▶ [Your assignment] Beginning with the very first line, please reproduce the entries exactly through the line containing "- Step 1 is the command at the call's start".

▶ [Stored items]
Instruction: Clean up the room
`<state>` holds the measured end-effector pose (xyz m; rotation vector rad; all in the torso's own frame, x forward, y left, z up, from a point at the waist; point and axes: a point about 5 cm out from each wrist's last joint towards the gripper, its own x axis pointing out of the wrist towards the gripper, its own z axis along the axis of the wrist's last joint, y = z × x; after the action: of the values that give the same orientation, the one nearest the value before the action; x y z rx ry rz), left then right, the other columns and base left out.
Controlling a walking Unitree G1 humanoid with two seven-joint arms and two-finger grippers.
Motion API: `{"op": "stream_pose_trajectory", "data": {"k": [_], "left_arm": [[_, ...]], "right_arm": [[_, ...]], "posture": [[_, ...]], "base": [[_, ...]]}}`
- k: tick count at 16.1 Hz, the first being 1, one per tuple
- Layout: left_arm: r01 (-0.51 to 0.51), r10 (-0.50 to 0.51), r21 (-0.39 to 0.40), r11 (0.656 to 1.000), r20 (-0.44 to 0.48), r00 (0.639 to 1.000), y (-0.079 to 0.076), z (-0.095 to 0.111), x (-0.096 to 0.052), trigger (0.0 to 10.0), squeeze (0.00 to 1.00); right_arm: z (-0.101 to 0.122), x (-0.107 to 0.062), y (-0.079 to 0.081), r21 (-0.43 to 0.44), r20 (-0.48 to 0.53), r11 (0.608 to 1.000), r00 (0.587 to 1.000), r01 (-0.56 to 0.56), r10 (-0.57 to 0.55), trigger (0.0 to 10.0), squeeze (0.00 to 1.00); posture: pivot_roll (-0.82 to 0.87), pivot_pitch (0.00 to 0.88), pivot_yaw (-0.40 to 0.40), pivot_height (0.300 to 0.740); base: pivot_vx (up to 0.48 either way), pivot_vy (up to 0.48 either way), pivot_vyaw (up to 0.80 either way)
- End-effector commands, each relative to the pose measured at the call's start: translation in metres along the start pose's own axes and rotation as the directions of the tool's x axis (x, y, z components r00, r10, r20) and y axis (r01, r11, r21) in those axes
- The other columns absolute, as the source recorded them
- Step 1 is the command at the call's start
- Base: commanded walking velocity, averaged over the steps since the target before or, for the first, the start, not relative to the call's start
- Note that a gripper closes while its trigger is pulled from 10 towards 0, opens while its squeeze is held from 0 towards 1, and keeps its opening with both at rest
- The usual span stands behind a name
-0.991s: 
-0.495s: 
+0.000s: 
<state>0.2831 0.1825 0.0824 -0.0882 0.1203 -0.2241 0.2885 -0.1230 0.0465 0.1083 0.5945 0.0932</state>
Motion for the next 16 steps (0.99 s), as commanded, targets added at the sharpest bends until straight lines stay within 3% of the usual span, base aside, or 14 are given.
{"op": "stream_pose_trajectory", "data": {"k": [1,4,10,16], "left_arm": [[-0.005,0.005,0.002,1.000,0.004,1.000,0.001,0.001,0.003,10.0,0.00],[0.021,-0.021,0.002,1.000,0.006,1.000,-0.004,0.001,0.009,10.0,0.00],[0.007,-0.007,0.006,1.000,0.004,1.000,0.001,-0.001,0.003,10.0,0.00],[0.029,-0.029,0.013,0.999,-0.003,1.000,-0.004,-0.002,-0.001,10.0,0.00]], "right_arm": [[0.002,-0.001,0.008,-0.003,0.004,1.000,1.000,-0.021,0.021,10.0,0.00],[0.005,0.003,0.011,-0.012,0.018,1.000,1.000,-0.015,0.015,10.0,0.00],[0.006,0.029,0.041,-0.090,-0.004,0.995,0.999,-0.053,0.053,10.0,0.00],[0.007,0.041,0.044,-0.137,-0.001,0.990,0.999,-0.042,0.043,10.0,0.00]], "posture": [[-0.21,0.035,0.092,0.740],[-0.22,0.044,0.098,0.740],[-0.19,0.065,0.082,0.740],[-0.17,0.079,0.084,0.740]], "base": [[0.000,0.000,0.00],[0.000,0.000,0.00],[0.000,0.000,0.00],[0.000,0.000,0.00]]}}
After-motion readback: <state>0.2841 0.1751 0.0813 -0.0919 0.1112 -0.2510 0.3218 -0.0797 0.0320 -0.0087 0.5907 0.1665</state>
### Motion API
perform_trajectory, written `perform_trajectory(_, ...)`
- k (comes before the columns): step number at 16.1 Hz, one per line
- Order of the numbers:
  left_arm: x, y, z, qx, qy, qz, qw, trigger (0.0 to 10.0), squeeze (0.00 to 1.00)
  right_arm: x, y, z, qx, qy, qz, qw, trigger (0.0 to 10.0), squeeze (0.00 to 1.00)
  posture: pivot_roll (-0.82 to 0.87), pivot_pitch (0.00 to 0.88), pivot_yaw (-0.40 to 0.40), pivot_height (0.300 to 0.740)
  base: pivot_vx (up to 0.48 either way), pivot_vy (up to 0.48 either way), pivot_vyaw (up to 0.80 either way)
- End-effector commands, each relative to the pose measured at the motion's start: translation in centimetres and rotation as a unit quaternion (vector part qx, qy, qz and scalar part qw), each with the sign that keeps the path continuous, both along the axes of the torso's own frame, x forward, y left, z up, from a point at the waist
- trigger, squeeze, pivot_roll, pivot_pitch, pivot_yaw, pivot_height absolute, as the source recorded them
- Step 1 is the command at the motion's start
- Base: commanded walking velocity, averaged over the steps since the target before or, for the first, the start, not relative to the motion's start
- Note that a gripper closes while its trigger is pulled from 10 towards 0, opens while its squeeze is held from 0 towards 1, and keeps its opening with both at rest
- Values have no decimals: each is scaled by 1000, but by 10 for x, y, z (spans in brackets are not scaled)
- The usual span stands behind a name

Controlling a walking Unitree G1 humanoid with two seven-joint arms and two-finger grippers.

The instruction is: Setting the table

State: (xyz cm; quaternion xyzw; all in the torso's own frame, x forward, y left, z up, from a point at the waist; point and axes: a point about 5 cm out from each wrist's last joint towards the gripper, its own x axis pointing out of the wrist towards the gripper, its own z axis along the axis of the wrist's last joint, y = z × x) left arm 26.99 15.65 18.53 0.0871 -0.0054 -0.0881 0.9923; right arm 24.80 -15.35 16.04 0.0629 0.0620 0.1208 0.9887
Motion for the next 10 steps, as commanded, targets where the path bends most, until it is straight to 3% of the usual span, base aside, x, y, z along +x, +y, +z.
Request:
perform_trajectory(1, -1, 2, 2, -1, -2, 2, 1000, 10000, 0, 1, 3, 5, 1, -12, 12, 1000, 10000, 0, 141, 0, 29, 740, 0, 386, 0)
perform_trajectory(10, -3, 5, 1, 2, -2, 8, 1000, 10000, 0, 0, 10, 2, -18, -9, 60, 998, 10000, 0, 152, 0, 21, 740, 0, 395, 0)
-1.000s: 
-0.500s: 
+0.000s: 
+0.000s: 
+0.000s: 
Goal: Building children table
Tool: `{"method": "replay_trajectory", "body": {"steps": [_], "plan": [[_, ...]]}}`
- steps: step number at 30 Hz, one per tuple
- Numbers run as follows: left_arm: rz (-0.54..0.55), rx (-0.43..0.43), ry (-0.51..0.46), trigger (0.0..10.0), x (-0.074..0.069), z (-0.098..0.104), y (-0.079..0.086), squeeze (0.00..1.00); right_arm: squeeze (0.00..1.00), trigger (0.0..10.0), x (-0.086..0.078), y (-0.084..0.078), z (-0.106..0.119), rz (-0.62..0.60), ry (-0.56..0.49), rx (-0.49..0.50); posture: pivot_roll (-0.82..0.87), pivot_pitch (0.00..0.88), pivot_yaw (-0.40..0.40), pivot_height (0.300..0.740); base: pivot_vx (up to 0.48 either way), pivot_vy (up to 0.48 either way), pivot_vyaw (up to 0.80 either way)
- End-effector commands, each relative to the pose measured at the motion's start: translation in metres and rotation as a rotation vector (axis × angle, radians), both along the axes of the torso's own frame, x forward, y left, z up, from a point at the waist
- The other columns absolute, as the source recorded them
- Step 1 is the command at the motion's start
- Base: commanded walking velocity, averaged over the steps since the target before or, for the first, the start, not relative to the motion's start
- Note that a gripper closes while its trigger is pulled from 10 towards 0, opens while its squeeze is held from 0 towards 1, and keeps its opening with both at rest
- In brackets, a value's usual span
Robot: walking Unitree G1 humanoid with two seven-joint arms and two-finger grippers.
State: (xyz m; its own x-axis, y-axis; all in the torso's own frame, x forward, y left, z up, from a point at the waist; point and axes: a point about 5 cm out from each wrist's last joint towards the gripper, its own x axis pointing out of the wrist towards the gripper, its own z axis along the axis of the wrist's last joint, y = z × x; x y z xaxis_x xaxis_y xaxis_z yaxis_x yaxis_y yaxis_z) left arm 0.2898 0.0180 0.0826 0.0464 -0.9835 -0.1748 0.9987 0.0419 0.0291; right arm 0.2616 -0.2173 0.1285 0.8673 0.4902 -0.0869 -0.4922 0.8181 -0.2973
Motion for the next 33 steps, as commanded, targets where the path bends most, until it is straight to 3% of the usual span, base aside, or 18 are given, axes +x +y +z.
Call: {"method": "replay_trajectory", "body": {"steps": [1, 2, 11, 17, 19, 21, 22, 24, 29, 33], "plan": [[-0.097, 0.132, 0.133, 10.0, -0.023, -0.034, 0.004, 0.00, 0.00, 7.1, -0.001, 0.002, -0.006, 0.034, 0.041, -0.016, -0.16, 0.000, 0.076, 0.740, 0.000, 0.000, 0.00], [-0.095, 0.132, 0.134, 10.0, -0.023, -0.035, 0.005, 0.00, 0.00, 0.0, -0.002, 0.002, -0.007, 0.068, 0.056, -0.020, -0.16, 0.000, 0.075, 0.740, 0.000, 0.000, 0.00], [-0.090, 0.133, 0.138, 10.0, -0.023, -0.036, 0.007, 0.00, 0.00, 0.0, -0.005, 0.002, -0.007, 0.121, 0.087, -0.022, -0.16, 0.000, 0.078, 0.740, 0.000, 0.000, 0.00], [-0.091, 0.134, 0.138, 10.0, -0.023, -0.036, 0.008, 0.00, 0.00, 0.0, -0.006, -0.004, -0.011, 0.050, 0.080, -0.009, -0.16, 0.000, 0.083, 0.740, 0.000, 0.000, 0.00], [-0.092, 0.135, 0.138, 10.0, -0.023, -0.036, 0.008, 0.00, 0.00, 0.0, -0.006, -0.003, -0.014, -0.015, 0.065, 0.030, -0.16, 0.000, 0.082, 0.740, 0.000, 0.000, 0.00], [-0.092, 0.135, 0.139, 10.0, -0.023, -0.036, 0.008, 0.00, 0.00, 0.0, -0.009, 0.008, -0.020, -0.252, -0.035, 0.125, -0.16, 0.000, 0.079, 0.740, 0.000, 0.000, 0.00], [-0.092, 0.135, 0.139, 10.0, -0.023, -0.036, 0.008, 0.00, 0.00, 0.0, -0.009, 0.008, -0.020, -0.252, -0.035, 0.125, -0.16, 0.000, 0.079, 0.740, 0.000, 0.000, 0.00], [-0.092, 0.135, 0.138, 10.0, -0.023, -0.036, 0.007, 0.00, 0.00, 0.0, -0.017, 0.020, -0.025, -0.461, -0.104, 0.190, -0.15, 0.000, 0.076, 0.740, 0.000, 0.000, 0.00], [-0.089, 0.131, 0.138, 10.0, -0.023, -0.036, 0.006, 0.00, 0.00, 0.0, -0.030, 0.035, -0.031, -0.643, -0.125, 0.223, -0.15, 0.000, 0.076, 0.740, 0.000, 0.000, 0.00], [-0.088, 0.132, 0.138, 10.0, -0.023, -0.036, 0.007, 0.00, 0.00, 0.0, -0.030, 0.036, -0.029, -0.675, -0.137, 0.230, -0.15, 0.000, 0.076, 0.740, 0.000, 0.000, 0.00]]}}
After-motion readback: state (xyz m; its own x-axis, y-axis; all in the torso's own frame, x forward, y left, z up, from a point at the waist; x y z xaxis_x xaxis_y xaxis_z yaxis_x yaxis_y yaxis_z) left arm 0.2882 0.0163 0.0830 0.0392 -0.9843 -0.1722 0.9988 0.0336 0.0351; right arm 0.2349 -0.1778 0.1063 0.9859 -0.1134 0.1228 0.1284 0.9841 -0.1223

▶ [Problem solution]
Instruction: Clean up the room
`<state>` holds the measured end-effector pose (xyz m; rotation vector rad; all in the torso's own frame, x forward, y left, z up, from a point at the waist; point and axes: a point about 5 cm out from each wrist's last joint towards the gripper, its own x axis pointing out of the wrist towards the gripper, its own z axis along the axis of the wrist's last joint, y = z × x; after the action: of the values that give the same orientation, the one nearest the value before the action; x y z rx ry rz), left then right, the other columns and base left out.
Controlling a walking Unitree G1 humanoid with two seven-joint arms and two-finger grippers.
Motion API: `{"op": "stream_pose_trajectory", "data": {"k": [_], "left_arm": [[_, ...]], "right_arm": [[_, ...]], "posture": [[_, ...]], "base": [[_, ...]]}}`
- k: tick count at 16.1 Hz, the first being 1, one per tuple
- Layout: left_arm: r01 (-0.51 to 0.51), r10 (-0.50 to 0.51), r21 (-0.39 to 0.40), r11 (0.656 to 1.000), r20 (-0.44 to 0.48), r00 (0.639 to 1.000), y (-0.079 to 0.076), z (-0.095 to 0.111), x (-0.096 to 0.052), trigger (0.0 to 10.0), squeeze (0.00 to 1.00); right_arm: z (-0.101 to 0.122), x (-0.107 to 0.062), y (-0.079 to 0.081), r21 (-0.43 to 0.44), r20 (-0.48 to 0.53), r11 (0.608 to 1.000), r00 (0.587 to 1.000), r01 (-0.56 to 0.56), r10 (-0.57 to 0.55), trigger (0.0 to 10.0), squeeze (0.00 to 1.00); posture: pivot_roll (-0.82 to 0.87), pivot_pitch (0.00 to 0.88), pivot_yaw (-0.40 to 0.40), pivot_height (0.300 to 0.740); base: pivot_vx (up to 0.48 either way), pivot_vy (up to 0.48 either way), pivot_vyaw (up to 0.80 either way)
- End-effector commands, each relative to the pose measured at the call's start: translation in metres along the start pose's own axes and rotation as the directions of the tool's x axis (x, y, z components r00, r10, r20) and y axis (r01, r11, r21) in those axes
- The other columns absolute, as the source recorded them
- Step 1 is the command at the call's start

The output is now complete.